Ingram became interested in T. gondii after reading about its behavior-altering effects in rodents and possible implications for its common host, the domesticated cat, and even humans. One-third of people around the world have been infected with T. gondii and probably have dormant cysts in their brains, kept in check by the body’s immune system.

With co-researchers Michael Eisen and Ellen Robey, Ingram set out three years ago to discover how T. gondii affects mice’s hard-wired fear of cats. She tested mice by seeing whether they avoided bobcat urine, which is normal behavior, versus rabbit urine, to which mice don’t react. While earlier studies showed that mice lose their fear of bobcat urine for a few weeks after infection, Ingram showed that the three most common strains of T. gondii make mice less fearful of cats for at least four months.

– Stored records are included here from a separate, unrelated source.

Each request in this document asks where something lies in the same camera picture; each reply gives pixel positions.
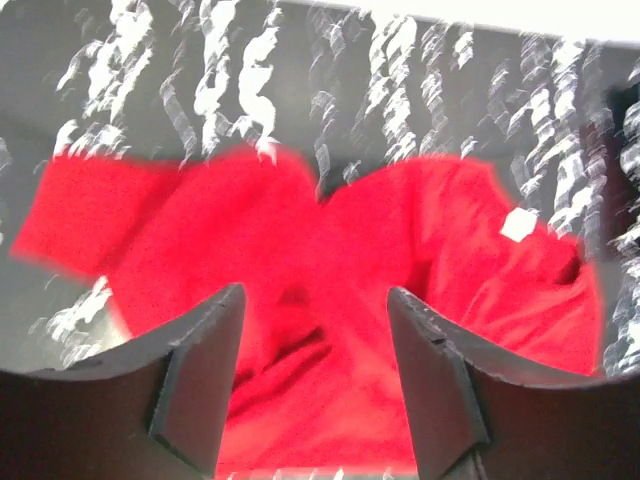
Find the red fabric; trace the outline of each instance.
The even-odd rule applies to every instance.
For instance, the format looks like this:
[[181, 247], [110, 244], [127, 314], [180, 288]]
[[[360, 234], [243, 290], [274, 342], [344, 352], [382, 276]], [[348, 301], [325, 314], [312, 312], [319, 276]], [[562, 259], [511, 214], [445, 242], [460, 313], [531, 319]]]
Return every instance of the red fabric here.
[[500, 233], [512, 202], [491, 167], [416, 158], [325, 203], [304, 162], [249, 148], [178, 170], [61, 155], [13, 253], [106, 275], [132, 335], [244, 283], [247, 318], [219, 473], [415, 461], [386, 315], [403, 285], [537, 362], [589, 375], [602, 318], [594, 272], [544, 226]]

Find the patterned backdrop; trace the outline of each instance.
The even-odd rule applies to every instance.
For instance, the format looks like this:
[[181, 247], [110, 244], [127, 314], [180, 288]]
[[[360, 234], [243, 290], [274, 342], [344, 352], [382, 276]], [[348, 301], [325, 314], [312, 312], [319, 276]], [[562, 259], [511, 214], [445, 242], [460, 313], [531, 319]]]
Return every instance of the patterned backdrop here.
[[[608, 93], [640, 81], [640, 51], [268, 0], [0, 0], [0, 65], [3, 257], [69, 146], [186, 164], [281, 142], [323, 190], [457, 152], [494, 161], [523, 207], [584, 238], [607, 297], [605, 369], [640, 365], [640, 102]], [[103, 279], [84, 293], [0, 269], [1, 320], [23, 326], [12, 344], [37, 337], [63, 365], [107, 346]]]

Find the black plastic piece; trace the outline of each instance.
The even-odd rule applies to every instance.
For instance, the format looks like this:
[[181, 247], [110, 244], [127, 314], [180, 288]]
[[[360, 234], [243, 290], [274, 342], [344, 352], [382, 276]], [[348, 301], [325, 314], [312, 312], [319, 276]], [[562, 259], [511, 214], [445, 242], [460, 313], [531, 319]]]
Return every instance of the black plastic piece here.
[[[403, 289], [391, 291], [388, 309], [420, 480], [640, 478], [640, 372], [587, 378], [531, 362]], [[451, 375], [460, 362], [473, 394]], [[457, 419], [433, 400], [452, 391], [467, 399], [465, 408], [456, 400]], [[487, 438], [468, 436], [471, 400]], [[438, 442], [452, 438], [472, 441], [447, 440], [443, 453]]]
[[244, 306], [230, 286], [68, 370], [0, 372], [0, 478], [211, 478]]

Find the gray background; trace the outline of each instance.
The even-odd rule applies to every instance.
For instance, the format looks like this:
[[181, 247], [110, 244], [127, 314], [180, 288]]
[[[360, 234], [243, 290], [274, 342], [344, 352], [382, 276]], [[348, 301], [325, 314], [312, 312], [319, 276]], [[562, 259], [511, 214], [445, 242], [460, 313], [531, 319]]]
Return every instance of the gray background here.
[[[615, 134], [605, 99], [611, 86], [637, 81], [640, 51], [263, 0], [237, 2], [229, 22], [220, 10], [210, 14], [207, 3], [129, 3], [118, 12], [98, 0], [13, 0], [0, 12], [2, 368], [62, 367], [121, 341], [106, 309], [78, 312], [88, 305], [87, 286], [7, 256], [56, 143], [149, 161], [198, 162], [269, 133], [269, 108], [275, 111], [269, 136], [301, 151], [325, 189], [417, 153], [464, 152], [495, 162], [523, 206], [583, 236], [588, 255], [597, 259], [609, 318], [607, 372], [640, 364], [633, 343], [640, 327], [636, 236], [605, 248], [633, 227], [633, 216], [626, 215], [615, 234], [602, 228], [624, 220], [634, 206], [638, 155], [633, 144], [626, 147], [632, 167], [625, 174], [619, 152], [604, 154]], [[151, 19], [148, 26], [145, 19]], [[269, 28], [277, 41], [256, 65], [272, 71], [255, 92], [239, 78], [253, 65], [249, 42], [261, 43]], [[403, 32], [412, 29], [403, 51], [401, 40], [409, 38]], [[207, 39], [228, 46], [215, 54]], [[464, 63], [461, 55], [468, 57]], [[109, 69], [92, 78], [105, 59]], [[218, 73], [201, 82], [205, 65]], [[224, 72], [229, 81], [219, 105], [204, 102], [211, 108], [203, 114], [194, 107], [198, 85], [219, 87]], [[387, 92], [374, 105], [369, 93], [376, 85]], [[256, 97], [267, 107], [247, 109]], [[114, 98], [123, 100], [121, 109]], [[637, 118], [631, 109], [630, 138]], [[219, 137], [213, 150], [203, 135], [207, 124]], [[119, 136], [107, 135], [116, 130]], [[532, 181], [536, 175], [539, 181]], [[537, 188], [528, 188], [532, 184]], [[585, 188], [591, 194], [579, 208]], [[608, 208], [616, 192], [627, 197]], [[558, 215], [572, 206], [575, 218], [561, 225]]]

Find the white tag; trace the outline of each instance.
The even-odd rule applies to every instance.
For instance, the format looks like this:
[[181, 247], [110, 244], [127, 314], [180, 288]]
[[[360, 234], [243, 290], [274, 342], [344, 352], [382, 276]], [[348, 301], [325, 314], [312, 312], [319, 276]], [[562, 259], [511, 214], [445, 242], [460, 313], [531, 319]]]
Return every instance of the white tag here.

Using a genetically altered strain of T. gondii that is not able to form cysts and thus is unable to cause chronic infections in the brain, Ingram demonstrated that the effect persisted for four months even after the mice completely cleared the microbe from their bodies. She is now looking at how the mouse immune system attacks the parasite to see whether the host’s response to the infection is the culprit.

The findings appear to refute – or at least make less likely – models in which the behavior effects are the result of direct physical action of parasites on specific parts of the brain.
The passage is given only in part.